((

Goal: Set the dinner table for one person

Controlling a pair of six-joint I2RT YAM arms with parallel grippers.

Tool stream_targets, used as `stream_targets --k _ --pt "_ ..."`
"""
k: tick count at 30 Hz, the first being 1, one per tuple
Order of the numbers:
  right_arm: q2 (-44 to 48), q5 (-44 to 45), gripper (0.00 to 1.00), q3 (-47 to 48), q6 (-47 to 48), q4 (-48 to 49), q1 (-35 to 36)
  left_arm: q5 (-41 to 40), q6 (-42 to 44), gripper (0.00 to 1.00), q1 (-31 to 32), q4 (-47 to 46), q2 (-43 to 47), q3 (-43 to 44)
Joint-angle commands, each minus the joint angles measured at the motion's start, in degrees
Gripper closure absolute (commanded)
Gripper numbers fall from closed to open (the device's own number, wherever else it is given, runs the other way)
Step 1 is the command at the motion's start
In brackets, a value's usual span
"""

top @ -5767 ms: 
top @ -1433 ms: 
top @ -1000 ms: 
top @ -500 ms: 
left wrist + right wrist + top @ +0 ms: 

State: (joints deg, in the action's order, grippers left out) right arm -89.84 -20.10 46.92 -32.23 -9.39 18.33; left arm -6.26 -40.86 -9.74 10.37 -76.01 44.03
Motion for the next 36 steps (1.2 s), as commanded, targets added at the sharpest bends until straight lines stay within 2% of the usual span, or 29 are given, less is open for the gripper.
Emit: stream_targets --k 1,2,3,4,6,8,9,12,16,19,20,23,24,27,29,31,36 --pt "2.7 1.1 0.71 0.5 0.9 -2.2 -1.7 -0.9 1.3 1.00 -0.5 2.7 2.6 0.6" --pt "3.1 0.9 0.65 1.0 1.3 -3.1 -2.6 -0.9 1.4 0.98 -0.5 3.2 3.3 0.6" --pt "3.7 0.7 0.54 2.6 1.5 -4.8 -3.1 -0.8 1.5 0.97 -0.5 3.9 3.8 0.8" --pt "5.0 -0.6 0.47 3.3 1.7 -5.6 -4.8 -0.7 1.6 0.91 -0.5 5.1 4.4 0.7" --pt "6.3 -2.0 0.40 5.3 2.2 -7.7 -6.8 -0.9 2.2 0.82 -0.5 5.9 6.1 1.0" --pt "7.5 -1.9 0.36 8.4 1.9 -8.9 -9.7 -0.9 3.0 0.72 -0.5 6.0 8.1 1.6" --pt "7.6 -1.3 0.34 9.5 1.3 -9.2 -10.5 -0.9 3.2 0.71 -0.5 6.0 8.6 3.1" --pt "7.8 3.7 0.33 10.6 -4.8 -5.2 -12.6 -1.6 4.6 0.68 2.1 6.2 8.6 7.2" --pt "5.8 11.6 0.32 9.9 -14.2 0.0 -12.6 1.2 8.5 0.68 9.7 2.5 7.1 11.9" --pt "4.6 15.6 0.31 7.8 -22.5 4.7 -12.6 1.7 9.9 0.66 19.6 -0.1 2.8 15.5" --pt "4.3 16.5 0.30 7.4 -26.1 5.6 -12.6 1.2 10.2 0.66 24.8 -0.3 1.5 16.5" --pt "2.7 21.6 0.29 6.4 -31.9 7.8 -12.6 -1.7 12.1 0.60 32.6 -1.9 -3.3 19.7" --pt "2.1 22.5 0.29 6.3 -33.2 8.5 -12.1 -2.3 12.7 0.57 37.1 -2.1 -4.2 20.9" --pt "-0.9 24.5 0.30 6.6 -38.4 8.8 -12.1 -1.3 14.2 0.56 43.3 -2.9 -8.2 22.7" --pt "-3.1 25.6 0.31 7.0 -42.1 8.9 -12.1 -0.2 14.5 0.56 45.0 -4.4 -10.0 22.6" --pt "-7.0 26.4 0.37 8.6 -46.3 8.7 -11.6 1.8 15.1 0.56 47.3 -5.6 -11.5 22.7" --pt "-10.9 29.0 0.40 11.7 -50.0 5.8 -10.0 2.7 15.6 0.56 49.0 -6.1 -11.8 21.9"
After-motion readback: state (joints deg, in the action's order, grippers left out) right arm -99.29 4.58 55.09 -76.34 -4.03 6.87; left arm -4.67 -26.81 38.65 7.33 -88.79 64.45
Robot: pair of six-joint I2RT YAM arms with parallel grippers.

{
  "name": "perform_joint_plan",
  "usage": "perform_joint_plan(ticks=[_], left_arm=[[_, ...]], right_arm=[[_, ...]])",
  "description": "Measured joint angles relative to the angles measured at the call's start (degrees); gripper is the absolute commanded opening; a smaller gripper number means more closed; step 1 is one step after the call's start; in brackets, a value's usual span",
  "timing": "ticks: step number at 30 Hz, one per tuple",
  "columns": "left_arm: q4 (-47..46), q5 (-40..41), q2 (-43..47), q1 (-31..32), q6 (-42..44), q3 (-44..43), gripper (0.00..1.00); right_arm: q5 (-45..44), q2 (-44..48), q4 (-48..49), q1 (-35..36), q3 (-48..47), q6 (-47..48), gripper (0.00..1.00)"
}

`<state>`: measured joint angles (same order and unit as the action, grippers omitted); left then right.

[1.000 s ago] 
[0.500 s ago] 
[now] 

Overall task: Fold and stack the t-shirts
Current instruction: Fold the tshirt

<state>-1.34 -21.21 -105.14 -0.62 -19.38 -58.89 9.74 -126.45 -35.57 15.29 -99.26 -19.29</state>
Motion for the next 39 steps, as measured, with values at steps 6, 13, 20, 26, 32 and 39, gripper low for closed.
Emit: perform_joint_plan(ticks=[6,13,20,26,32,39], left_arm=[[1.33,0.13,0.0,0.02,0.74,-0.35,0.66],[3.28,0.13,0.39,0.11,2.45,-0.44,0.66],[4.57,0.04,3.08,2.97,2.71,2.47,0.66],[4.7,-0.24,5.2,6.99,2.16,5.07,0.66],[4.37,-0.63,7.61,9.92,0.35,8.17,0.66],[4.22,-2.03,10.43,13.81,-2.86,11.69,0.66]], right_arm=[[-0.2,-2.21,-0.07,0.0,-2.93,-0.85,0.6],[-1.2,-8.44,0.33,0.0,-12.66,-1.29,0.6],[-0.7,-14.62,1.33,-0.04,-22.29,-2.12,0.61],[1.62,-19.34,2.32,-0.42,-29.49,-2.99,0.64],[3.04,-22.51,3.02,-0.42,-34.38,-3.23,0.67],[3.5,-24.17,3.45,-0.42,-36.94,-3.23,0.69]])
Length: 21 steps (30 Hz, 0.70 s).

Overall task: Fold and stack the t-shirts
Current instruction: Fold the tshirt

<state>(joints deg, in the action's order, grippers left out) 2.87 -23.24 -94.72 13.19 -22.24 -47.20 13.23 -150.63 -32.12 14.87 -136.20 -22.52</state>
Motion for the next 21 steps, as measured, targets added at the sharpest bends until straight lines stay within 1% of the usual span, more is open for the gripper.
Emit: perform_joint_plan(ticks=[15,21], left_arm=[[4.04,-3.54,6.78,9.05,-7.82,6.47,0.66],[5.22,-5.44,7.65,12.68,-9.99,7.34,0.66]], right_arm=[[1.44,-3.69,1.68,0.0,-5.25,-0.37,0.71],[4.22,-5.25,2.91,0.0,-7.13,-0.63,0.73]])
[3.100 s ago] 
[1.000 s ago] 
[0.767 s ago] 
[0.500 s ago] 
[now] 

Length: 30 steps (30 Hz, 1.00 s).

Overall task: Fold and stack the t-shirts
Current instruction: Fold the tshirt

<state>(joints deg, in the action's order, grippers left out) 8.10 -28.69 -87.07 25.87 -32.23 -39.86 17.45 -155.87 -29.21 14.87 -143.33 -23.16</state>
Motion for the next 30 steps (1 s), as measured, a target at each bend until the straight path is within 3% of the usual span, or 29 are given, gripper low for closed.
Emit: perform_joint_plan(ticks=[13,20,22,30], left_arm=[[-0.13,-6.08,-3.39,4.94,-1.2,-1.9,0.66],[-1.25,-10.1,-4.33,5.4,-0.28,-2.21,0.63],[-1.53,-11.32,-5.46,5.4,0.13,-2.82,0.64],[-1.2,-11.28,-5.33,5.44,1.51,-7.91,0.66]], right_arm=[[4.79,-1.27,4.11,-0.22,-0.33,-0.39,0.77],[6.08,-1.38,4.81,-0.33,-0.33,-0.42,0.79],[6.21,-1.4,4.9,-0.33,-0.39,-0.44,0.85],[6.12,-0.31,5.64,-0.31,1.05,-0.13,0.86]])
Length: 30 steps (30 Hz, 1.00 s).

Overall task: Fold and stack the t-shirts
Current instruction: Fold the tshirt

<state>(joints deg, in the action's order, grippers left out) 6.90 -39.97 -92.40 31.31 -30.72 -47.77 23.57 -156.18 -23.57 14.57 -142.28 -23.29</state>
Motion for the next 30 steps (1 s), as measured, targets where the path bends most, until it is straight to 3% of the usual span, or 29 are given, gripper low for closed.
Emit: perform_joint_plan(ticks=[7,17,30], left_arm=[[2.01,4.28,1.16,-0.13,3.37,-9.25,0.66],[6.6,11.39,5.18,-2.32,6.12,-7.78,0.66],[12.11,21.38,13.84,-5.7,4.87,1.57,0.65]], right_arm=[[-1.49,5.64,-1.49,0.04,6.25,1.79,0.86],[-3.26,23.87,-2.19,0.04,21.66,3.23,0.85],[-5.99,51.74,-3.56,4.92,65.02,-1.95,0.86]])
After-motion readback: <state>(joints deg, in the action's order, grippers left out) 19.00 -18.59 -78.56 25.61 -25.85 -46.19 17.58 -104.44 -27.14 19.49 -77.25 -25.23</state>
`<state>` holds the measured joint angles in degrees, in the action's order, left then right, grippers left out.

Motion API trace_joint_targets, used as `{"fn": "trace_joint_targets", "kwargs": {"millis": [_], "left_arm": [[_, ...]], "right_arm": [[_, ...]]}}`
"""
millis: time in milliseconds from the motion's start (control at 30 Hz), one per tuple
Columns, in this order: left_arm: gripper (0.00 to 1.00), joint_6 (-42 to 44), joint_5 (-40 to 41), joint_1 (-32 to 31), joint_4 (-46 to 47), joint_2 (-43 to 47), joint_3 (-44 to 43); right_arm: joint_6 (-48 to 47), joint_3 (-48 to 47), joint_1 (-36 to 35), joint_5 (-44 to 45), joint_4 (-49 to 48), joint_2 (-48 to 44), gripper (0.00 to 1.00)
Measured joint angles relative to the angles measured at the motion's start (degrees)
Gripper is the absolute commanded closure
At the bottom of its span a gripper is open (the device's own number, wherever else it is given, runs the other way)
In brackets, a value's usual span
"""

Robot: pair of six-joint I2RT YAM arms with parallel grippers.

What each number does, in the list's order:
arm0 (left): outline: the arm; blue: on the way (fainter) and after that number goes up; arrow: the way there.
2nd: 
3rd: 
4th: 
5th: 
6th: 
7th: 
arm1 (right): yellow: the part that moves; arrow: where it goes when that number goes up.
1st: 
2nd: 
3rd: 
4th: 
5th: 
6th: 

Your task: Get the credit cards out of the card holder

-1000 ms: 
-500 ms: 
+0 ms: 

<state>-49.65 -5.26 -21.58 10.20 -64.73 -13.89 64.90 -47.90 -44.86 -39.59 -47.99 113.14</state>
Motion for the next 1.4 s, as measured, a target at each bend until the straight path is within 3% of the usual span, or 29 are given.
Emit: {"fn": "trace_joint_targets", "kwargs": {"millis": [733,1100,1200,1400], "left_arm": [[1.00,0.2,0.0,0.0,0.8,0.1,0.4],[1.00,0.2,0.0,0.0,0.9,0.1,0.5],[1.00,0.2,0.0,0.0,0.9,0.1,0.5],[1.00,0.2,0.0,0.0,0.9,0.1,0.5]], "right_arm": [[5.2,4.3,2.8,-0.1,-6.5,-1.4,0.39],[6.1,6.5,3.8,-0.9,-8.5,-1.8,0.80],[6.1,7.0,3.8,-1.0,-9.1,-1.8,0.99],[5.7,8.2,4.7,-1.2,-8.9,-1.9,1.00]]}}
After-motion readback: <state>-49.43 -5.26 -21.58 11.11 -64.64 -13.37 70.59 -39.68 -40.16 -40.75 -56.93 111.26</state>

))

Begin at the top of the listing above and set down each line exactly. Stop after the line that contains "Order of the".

* **Written answer**
Goal: Set the dinner table for one person

Controlling a pair of six-joint I2RT YAM arms with parallel grippers.

Tool stream_targets, used as `stream_targets --k _ --pt "_ ..."`
"""
k: tick count at 30 Hz, the first being 1, one per tuple
Order of the numbers:

Nothing else is part of this answer.